Senior Engineering Manager - DUST Identity
Led the core services and infrastructure team, managing both Software Engineering & DevOps.
Coordinated third party audits, keeping accurate documentation of system architectures and inventory.
Managed IT contractors and maintained security and accessibility of internal networking hardware and servers.
Interfaced with executive leadership to translate business goals into developer objectives and contextualize the long-term DevOps road map.
Overview: DUST Identity is a unique supply chain security company. The company offers DUST, or Diamond Unclonable Security Tags, physical markings constructed from diamond dust suspended in a variety of high performance materials. These tags can be used to link a physical object to its digital records.
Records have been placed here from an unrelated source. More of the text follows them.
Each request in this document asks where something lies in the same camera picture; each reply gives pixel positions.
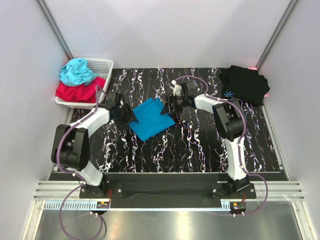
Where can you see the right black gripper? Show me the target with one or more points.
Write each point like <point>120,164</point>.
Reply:
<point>174,109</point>

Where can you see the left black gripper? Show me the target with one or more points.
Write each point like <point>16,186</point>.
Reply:
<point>130,116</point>

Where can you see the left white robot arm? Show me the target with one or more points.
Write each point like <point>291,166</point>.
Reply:
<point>71,145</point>

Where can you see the aluminium frame rail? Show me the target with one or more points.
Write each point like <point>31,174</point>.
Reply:
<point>277,190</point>

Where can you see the light turquoise t-shirt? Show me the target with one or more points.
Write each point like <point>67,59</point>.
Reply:
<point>76,72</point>

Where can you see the black folded t-shirt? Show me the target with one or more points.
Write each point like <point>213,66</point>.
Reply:
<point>243,84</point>

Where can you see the left aluminium corner post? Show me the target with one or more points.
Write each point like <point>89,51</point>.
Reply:
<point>44,8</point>

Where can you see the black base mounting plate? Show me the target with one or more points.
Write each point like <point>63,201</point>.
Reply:
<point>199,200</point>

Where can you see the pink folded cloth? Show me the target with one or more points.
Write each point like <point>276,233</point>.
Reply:
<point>255,69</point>

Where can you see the blue t-shirt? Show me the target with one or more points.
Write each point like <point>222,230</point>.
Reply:
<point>150,120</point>

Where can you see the red t-shirt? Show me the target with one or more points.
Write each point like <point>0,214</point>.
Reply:
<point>81,93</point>

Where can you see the aluminium corner post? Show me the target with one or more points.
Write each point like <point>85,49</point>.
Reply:
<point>277,32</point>
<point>44,8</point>

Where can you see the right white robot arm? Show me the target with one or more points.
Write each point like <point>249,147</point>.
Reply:
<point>231,126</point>

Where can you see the right aluminium corner post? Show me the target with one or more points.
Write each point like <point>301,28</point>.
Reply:
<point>277,32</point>

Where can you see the white plastic basket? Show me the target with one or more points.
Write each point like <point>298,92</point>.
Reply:
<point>100,66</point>

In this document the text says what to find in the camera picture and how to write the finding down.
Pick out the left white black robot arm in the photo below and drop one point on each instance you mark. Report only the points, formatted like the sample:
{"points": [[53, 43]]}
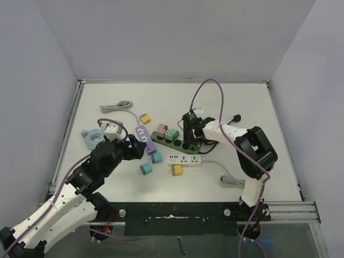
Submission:
{"points": [[75, 202]]}

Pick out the teal plug adapter lower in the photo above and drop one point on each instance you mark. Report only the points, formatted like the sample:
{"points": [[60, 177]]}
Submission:
{"points": [[145, 168]]}

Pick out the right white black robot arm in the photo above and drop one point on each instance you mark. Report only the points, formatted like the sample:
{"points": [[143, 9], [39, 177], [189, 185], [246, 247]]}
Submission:
{"points": [[255, 153]]}

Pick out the yellow plug adapter upper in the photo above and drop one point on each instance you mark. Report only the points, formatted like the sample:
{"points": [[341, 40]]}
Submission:
{"points": [[145, 118]]}

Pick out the aluminium rail frame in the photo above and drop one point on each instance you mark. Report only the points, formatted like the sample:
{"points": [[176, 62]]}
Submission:
{"points": [[166, 103]]}

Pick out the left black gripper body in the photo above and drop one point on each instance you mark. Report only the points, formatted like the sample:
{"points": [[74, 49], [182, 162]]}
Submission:
{"points": [[122, 148]]}

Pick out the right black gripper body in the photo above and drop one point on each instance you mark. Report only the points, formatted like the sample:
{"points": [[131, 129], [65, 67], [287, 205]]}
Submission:
{"points": [[186, 126]]}

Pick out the green power strip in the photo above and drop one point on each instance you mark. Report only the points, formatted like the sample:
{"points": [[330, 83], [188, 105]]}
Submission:
{"points": [[177, 145]]}

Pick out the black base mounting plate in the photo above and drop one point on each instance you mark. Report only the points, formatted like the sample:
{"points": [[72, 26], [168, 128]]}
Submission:
{"points": [[180, 219]]}

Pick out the yellow plug adapter lower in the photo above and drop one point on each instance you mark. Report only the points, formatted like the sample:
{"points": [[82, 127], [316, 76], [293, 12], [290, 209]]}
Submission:
{"points": [[176, 170]]}

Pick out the yellow plug adapter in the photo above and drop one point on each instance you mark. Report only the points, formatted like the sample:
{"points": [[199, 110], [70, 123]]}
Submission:
{"points": [[145, 118], [176, 170]]}

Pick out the green plug adapter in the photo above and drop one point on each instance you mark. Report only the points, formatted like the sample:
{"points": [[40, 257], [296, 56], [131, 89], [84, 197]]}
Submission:
{"points": [[171, 134]]}

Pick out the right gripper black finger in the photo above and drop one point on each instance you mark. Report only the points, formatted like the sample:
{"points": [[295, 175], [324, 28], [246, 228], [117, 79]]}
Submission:
{"points": [[198, 143], [187, 135]]}

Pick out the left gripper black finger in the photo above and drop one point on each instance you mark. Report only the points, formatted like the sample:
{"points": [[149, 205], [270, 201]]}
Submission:
{"points": [[136, 144], [135, 154]]}

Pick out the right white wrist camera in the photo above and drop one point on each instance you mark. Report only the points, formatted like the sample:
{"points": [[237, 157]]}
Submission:
{"points": [[198, 110]]}

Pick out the white power strip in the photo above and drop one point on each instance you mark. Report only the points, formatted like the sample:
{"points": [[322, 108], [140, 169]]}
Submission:
{"points": [[187, 160]]}

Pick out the teal plug adapter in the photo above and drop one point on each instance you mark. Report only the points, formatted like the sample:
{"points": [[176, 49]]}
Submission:
{"points": [[156, 158], [145, 168]]}

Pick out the pink plug adapter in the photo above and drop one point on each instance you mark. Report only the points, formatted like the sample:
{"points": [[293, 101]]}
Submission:
{"points": [[161, 129]]}

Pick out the purple power strip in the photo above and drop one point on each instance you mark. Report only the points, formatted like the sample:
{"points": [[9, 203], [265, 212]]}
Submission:
{"points": [[145, 137]]}

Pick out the teal plug adapter upper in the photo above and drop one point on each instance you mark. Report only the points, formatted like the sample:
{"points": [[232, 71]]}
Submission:
{"points": [[156, 158]]}
Upon becoming a manager, I was responsible for the DevOps team, the MLOps team, two back end developers and an IT contractor. I continued to work as an individual contributor on some of the DevOps efforts in addition to organizing and defending roadmaps for each team.
Technology Stack
- Frontend: React
- Backend: Python, FastAPI, Swift
- Database: Postgres, hosted via RDS in AWS
Objectives
- Re-write the mobile app to switch from swift to react native
- Coordinate migration efforts for fingerprint extraction algorithms
- Create and curate a long term road map for the DevOps and MLOps teams
- Implemented better metrics and tracing
- Switched to more Kubernetes native services
- Refined app deployment process
- Switched Internet Service providers with zero downtime
- Audited physical assets, developed a process for patching
Outcomes
-
With only one swift developer, and a variety of front end dev, the team felt that we were reaching a bottle neck when it came to the mobile app. We produced an MVP and successfully lobbied to cut over to react native.The added synchronicity between frontend and backend teams increased overall velocity.
-
DUST tags rely on an underlying matching algorithm that undergoes continuous improvement. Revamping the migration system for implementing a new algorithm version was a multi-team effort that spanned several weeks. Along with managing the required tasks and documentation in notion and Jira, I also personally authored and maintained the Kubernetes jobs that represented the repeated steps in the validation process. The required steps were engineered such that no one programmer or subject matter expert was needed to run them, making it easier for a core team to proceed unblocked despite planned and unplanned absences.
-
Our team decided to consolidate on Jira for all ticket tracking. This allowed us to use their plan functionality. We were able to forecast out up to 3 months with a multi-team Gantt chart. As a manager, the most important function of a Gantt chart goes beyond the obvious estimation of deadlines. A long term roadmap is necessary to defend the work of the team from the vicissitudes of management. It is sometimes necessary to delay gratification to do unrewarding, hard groundwork that will yield dividends. When developing code that does not have a user facing polished interface, communication is key to champion the work of the team. This is especially true for DevOps, where the actual customers are the developers, an extra abstraction away from the company executives who are sometimes accustomed to curated demos of concrete features.
-
We hit a point of maturity that merited investing in better overall observability. We had been using an open source Grafana stack for everything. Loki and Prometheus metrics were already in place, we needed to more widely implement Open Telemetry traces. Our MlOps team spear headed implementing more tracing and formatting the results in consumable dashboards for the algorithms team.
-
To increase flexibility and avoid cloud vendor lockin, we started to make use of the Cloud Native Postgres Operator instead of RDS based postgres, SeaweedFs instead of S3, and a Redis Operator instead of AWS based redis. This did not replace every instance of the cloud equivalents, but it did speed up development environments significantly.
-
The DevOps team had been deploying Kubernetes based services for long enough that the process was extremely streamlined. To define a new app, a few entries in a CDK file produced:
- All AWS roles that github actions would have to assume to publish images, restart Kubernetes deployments
- The ECR repositories and their attendant policies
- The Kubernetes namespaces within the EKS cluster
- S3 buckets
- Databases
- Secrets
After which point, some boiler plate yaml files (we use kustomize) could be used to stand up the basics of a web app or api:
- Deployments
- Services
- Ingresses (with Internet facing and internal VPN configurations automated)
- Configmaps
- External Secrets
Deploying a new service with containers that fit our internal app standard was reduced to a few minutes of work.
-
We began to experience more and more service disruption with the internet service provider in the Newton, Ma office. I coordinated the push to get quotes and eventually switch to a fiber optic provider with zero downtime during work hours. I also documented the procedures for configuring the onsite IT equipment and the restoration process in the event of a prolonged power outage.
-
To prepare proactively for upcoming security requirements from customers in the federal aerospace and defense space, I organized a monthly audit process to cover:
- Onsite camera server access and archival storage
- Tailscale VPN settings
- Employee offboarding
- Physical device manifests
- Endpoint protection software
I also worked with 3rd party auditors to outline the security architecture of the company’s offerings in addition to an overview of all SasS solutions in use.